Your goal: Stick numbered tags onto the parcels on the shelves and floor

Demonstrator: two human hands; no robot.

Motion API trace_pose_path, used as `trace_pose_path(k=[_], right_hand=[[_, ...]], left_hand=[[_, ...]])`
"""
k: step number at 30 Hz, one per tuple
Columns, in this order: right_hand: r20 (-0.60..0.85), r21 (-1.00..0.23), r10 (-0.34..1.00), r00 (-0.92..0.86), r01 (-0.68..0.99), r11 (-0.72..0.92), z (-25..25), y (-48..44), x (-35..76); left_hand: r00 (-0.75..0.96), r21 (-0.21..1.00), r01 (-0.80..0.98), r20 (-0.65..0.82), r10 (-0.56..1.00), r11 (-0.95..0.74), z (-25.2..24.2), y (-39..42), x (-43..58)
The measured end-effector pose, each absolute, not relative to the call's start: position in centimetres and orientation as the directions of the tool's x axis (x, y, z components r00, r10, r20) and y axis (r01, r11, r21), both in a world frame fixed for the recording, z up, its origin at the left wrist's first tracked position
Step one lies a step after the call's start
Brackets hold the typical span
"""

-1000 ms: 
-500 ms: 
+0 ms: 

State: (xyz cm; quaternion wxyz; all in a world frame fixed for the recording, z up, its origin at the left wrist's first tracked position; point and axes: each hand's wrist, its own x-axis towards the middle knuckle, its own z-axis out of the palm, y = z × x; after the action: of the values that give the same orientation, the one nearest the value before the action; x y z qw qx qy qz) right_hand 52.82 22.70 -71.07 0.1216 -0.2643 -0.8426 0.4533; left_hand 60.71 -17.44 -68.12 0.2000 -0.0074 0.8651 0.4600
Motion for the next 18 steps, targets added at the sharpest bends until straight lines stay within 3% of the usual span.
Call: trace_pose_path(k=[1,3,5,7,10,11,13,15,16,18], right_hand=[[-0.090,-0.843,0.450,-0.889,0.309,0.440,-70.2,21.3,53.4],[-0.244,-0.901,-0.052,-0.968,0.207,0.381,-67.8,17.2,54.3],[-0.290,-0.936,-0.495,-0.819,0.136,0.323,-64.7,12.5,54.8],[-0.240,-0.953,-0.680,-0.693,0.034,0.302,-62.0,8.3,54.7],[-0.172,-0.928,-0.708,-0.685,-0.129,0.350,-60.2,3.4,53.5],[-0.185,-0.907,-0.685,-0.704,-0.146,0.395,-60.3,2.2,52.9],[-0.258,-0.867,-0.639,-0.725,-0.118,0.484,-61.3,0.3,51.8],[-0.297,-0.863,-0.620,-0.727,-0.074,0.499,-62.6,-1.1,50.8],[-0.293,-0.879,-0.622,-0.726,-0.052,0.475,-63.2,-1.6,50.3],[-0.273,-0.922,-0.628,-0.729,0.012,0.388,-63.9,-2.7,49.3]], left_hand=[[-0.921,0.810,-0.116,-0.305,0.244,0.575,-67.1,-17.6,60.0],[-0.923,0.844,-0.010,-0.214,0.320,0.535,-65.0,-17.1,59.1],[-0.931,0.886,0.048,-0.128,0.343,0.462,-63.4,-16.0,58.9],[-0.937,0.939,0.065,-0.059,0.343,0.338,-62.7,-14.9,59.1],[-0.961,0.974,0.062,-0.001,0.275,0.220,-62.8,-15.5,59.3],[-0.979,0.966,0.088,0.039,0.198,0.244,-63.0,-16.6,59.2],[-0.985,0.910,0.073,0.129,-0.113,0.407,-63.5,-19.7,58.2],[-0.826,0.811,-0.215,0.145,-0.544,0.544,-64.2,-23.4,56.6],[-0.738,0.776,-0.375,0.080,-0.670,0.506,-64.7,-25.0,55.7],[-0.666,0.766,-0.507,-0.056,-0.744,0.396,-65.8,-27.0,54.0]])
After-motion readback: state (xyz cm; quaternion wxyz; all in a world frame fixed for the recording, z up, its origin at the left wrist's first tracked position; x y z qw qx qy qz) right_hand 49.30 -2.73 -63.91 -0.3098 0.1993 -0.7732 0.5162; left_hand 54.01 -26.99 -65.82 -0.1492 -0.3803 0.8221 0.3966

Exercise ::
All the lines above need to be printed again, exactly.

Result ::
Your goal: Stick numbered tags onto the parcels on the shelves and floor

Demonstrator: two human hands; no robot.

Motion API trace_pose_path, used as `trace_pose_path(k=[_], right_hand=[[_, ...]], left_hand=[[_, ...]])`
"""
k: step number at 30 Hz, one per tuple
Columns, in this order: right_hand: r20 (-0.60..0.85), r21 (-1.00..0.23), r10 (-0.34..1.00), r00 (-0.92..0.86), r01 (-0.68..0.99), r11 (-0.72..0.92), z (-25..25), y (-48..44), x (-35..76); left_hand: r00 (-0.75..0.96), r21 (-0.21..1.00), r01 (-0.80..0.98), r20 (-0.65..0.82), r10 (-0.56..1.00), r11 (-0.95..0.74), z (-25.2..24.2), y (-39..42), x (-43..58)
The measured end-effector pose, each absolute, not relative to the call's start: position in centimetres and orientation as the directions of the tool's x axis (x, y, z components r00, r10, r20) and y axis (r01, r11, r21), both in a world frame fixed for the recording, z up, its origin at the left wrist's first tracked position
Step one lies a step after the call's start
Brackets hold the typical span
"""

-1000 ms: 
-500 ms: 
+0 ms: 

State: (xyz cm; quaternion wxyz; all in a world frame fixed for the recording, z up, its origin at the left wrist's first tracked position; point and axes: each hand's wrist, its own x-axis towards the middle knuckle, its own z-axis out of the palm, y = z × x; after the action: of the values that give the same orientation, the one nearest the value before the action; x y z qw qx qy qz) right_hand 52.82 22.70 -71.07 0.1216 -0.2643 -0.8426 0.4533; left_hand 60.71 -17.44 -68.12 0.2000 -0.0074 0.8651 0.4600
Motion for the next 18 steps, targets added at the sharpest bends until straight lines stay within 3% of the usual span.
Call: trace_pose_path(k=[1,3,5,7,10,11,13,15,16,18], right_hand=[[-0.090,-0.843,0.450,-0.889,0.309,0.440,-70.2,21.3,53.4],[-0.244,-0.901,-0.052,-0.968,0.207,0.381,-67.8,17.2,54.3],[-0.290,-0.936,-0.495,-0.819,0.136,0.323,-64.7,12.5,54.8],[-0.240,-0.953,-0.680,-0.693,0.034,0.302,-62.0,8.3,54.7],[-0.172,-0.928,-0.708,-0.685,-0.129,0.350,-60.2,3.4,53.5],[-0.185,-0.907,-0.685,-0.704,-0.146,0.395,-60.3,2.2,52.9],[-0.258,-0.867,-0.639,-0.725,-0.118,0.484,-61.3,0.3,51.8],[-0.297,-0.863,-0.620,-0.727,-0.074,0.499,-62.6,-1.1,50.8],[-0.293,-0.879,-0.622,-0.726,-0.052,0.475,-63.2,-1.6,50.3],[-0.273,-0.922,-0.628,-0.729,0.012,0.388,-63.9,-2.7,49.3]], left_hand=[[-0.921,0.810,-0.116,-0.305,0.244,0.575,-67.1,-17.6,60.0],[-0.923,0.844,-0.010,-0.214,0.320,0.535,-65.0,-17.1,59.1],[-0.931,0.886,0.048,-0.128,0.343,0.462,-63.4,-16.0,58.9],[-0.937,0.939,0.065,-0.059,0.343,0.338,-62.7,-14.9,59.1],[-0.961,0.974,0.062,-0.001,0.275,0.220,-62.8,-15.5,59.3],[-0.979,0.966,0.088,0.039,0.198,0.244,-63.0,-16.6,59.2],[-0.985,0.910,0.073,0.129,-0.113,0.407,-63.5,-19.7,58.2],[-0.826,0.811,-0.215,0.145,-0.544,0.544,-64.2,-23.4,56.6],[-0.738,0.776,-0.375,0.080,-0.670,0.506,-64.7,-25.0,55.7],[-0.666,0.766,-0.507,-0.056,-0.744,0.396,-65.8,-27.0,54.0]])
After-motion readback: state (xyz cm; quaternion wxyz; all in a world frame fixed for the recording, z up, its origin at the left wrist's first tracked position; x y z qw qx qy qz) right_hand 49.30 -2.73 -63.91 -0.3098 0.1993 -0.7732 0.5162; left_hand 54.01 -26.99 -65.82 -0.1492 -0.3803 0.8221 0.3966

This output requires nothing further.